In our Mediterranean-like climate autumn, not spring, is the best time to plant. But when in autumn? Usually I say with the autumn rains, but if they don’t arrive till June which can happen, you are best to plant when the worst of the heat is over and the ground is still warm. Usually by late March you can safely plant, and even if the rains haven’t come you only have a short time to baby and water new plantings before the season really does break. Planting in autumn allows plants six to nine months to get established before the onslaught of next summer. Of course, there are some exceptions – tropical or semi-tropical plants from hibiscus and frangipanis, to citrus and passion fruit must only be planted when the ground is warm or it will set them back, so wait till spring for these.

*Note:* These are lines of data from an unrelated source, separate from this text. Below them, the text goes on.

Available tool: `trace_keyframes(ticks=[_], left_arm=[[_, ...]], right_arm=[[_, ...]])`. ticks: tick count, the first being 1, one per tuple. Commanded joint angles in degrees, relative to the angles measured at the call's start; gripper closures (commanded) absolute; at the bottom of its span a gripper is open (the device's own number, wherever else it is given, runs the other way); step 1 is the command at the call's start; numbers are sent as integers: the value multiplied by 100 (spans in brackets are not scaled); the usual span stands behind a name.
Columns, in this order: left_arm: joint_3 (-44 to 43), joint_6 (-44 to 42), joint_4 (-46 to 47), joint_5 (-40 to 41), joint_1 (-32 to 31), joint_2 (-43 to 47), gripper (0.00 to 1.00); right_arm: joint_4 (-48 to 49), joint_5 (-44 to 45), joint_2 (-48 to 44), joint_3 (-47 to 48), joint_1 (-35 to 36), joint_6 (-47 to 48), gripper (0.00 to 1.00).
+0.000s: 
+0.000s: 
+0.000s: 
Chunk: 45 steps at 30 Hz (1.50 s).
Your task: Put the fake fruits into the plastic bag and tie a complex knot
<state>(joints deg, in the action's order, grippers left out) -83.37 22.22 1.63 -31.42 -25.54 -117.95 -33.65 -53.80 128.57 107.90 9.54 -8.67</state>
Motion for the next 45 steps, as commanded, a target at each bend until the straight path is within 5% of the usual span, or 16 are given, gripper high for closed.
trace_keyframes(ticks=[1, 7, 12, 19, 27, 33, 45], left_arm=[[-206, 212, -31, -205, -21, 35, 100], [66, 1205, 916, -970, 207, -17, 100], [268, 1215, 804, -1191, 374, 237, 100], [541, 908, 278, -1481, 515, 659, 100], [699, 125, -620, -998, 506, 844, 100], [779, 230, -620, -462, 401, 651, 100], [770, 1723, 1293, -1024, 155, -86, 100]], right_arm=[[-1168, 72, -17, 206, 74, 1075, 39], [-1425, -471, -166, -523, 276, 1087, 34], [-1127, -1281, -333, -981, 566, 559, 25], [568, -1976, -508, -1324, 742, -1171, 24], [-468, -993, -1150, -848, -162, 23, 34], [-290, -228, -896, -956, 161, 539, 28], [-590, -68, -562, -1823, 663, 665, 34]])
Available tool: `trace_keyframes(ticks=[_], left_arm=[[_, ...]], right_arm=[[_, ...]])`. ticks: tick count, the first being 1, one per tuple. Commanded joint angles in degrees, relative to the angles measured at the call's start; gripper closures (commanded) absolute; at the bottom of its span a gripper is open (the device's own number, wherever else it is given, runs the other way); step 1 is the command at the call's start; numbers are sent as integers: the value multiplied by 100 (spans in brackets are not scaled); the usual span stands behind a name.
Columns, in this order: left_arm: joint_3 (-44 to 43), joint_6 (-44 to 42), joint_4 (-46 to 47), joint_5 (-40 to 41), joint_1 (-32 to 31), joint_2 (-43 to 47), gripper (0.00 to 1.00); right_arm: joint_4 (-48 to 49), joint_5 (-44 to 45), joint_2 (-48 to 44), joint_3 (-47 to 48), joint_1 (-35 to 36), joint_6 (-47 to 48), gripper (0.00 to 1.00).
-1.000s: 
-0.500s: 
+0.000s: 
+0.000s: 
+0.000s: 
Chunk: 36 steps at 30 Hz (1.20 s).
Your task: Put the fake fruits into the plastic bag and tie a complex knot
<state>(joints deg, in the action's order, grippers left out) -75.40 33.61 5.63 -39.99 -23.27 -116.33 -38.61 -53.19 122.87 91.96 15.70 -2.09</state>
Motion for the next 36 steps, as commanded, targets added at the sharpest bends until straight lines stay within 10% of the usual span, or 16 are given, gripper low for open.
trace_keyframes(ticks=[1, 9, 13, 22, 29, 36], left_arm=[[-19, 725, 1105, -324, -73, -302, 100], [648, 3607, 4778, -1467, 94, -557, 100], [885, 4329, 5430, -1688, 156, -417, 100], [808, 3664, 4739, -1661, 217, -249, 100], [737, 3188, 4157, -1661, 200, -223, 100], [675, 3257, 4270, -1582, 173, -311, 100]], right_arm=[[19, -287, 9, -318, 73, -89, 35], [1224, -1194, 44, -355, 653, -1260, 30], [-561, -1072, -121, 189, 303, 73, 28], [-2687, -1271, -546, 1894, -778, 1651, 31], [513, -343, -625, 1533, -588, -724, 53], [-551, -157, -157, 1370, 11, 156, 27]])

And of course, whatever you plant, spend some time improving the soil and giving your plants a head start. To quote the garden wisdom yet again, ‘Plant a $1 plant in a $10 hole’. Whether preparing for these new plantings or working on existing garden beds, adding organic matter in the form of aged animal manures and compost is hugely beneficial. If preparing a new bed, aim to fork this organic matter through the soil to forks depth. With existing garden beds where you are unable to dig around without disturbing established plants, simply throw compost on top of the soil and let the worms work it through for you. Using up your compost also makes room for you to start a new batch, incorporating the leaves of deciduous trees as they fall.
Feed your whole garden and lawn now with organic based fertilizer. As always, it is best to feed on a cool day and water it in afterwards, or, if you are clever enough to time your feeding properly, feed just before the rain and let the rain wash it in for you.